DATA SECTION:
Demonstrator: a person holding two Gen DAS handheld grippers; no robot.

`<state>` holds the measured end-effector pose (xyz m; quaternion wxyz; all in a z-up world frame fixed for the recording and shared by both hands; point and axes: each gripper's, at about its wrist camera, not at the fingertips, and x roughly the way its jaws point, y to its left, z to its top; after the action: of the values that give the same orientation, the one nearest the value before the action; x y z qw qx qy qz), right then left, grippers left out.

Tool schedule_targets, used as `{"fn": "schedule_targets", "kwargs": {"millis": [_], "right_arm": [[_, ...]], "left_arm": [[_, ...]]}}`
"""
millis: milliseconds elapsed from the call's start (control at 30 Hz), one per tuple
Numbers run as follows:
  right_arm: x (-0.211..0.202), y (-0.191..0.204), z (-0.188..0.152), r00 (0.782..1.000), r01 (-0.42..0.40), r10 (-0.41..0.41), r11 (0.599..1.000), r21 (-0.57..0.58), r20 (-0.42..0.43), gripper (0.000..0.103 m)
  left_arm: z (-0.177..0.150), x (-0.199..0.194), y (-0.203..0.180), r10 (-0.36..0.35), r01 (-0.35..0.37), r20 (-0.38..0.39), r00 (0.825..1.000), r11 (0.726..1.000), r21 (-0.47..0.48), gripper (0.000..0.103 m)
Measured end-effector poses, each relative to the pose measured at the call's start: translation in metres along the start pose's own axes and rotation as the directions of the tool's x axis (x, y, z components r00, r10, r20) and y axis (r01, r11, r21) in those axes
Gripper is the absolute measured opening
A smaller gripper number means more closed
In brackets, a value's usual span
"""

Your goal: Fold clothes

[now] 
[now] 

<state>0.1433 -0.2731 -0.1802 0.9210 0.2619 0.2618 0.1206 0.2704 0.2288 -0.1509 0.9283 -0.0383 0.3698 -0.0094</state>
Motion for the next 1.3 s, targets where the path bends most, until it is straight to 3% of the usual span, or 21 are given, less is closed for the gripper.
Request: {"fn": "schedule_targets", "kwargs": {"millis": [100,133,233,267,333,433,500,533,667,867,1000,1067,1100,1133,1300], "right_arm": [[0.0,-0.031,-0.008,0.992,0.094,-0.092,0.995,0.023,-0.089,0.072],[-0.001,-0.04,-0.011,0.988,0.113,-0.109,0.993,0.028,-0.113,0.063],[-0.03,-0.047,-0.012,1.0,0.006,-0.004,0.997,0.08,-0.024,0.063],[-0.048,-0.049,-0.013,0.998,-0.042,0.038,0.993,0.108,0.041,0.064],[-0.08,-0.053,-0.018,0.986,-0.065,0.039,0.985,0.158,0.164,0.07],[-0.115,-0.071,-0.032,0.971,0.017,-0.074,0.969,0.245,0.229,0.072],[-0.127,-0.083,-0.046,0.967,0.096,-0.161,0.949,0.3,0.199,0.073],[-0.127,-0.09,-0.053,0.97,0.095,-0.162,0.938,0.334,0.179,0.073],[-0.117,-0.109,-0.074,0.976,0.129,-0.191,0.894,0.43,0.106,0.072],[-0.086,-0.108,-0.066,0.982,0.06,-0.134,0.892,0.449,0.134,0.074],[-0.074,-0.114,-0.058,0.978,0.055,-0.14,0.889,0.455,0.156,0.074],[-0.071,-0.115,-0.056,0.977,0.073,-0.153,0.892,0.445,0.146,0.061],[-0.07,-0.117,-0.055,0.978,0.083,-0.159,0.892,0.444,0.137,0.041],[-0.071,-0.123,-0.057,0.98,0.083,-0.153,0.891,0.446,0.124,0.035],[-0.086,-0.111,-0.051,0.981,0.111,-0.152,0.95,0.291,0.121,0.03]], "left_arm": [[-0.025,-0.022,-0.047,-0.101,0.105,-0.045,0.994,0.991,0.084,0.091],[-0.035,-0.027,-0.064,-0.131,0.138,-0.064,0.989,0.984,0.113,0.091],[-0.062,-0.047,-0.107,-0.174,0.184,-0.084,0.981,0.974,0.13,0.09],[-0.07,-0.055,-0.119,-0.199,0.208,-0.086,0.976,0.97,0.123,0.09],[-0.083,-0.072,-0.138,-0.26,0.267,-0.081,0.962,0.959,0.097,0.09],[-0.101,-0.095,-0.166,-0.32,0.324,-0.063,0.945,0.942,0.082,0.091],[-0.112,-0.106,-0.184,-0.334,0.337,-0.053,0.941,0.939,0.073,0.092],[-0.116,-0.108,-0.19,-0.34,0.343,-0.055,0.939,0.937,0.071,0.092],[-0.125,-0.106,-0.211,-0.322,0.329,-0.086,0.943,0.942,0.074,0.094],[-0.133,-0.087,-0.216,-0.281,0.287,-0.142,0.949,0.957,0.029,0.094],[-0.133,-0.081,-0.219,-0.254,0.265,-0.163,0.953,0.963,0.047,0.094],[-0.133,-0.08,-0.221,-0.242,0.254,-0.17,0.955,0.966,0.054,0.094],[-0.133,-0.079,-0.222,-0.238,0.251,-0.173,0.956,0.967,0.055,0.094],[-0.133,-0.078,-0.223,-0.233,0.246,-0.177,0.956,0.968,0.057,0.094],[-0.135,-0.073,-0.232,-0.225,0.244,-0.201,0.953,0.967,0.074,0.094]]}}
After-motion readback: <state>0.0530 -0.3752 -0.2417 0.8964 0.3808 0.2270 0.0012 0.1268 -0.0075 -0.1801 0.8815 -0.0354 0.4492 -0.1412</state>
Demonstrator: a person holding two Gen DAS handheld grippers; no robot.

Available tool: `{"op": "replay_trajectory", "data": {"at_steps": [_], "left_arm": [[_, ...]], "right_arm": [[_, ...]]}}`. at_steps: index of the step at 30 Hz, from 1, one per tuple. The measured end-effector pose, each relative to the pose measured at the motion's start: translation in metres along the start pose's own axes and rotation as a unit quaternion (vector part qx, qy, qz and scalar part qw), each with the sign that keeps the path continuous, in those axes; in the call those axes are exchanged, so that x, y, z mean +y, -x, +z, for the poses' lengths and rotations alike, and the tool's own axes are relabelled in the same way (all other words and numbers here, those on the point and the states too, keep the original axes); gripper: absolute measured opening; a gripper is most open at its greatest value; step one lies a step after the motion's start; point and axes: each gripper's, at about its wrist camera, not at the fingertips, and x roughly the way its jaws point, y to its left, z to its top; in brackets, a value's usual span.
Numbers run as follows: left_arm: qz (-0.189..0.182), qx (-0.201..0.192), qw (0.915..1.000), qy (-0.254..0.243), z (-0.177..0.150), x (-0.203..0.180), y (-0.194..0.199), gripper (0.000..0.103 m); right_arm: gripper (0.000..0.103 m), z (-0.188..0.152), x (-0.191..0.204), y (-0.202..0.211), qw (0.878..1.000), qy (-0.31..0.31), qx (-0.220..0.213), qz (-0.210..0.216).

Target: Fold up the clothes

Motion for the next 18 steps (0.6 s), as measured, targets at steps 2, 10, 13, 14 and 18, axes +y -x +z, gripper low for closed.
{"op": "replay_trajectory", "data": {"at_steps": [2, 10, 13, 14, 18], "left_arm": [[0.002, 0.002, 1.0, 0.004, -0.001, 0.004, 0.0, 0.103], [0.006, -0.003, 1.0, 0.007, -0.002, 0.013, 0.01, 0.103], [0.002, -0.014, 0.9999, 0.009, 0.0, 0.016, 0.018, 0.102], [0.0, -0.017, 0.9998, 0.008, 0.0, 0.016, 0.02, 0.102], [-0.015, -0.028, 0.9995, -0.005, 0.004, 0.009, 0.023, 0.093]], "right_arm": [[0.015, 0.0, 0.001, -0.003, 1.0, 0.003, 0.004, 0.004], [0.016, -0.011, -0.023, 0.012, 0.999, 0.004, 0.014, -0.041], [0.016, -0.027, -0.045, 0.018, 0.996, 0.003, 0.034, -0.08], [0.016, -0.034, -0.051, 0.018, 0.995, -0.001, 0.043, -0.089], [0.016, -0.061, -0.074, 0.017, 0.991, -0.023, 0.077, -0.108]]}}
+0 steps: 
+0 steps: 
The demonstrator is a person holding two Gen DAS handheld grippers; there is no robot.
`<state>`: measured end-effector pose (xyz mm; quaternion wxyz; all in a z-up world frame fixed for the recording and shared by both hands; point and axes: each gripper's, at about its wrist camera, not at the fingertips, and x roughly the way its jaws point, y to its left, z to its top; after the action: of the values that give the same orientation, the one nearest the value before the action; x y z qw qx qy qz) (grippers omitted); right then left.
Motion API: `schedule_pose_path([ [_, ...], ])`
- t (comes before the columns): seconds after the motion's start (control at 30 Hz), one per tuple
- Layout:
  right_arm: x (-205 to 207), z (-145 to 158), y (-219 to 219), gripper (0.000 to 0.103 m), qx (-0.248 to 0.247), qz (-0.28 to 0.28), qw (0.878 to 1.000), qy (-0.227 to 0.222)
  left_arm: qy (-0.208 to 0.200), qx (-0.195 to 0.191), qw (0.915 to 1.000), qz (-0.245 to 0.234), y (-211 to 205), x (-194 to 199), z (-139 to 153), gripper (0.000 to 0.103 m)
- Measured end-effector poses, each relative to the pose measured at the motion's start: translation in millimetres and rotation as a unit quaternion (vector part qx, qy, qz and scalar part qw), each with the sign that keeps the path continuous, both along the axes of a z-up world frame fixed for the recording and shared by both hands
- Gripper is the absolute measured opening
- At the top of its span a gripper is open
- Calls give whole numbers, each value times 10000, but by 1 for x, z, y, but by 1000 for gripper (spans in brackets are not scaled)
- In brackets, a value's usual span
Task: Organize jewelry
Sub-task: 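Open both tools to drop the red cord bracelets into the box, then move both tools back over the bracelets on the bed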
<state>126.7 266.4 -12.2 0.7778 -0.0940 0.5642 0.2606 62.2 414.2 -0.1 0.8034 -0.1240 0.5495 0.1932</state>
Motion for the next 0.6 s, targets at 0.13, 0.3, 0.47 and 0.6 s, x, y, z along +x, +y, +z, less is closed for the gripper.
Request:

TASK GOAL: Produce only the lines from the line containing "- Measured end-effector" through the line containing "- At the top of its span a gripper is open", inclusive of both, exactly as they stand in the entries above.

ANSWER TO THE PROBLEM:
- Measured end-effector poses, each relative to the pose measured at the motion's start: translation in millimetres and rotation as a unit quaternion (vector part qx, qy, qz and scalar part qw), each with the sign that keeps the path continuous, both along the axes of a z-up world frame fixed for the recording and shared by both hands
- Gripper is the absolute measured opening
- At the top of its span a gripper is open

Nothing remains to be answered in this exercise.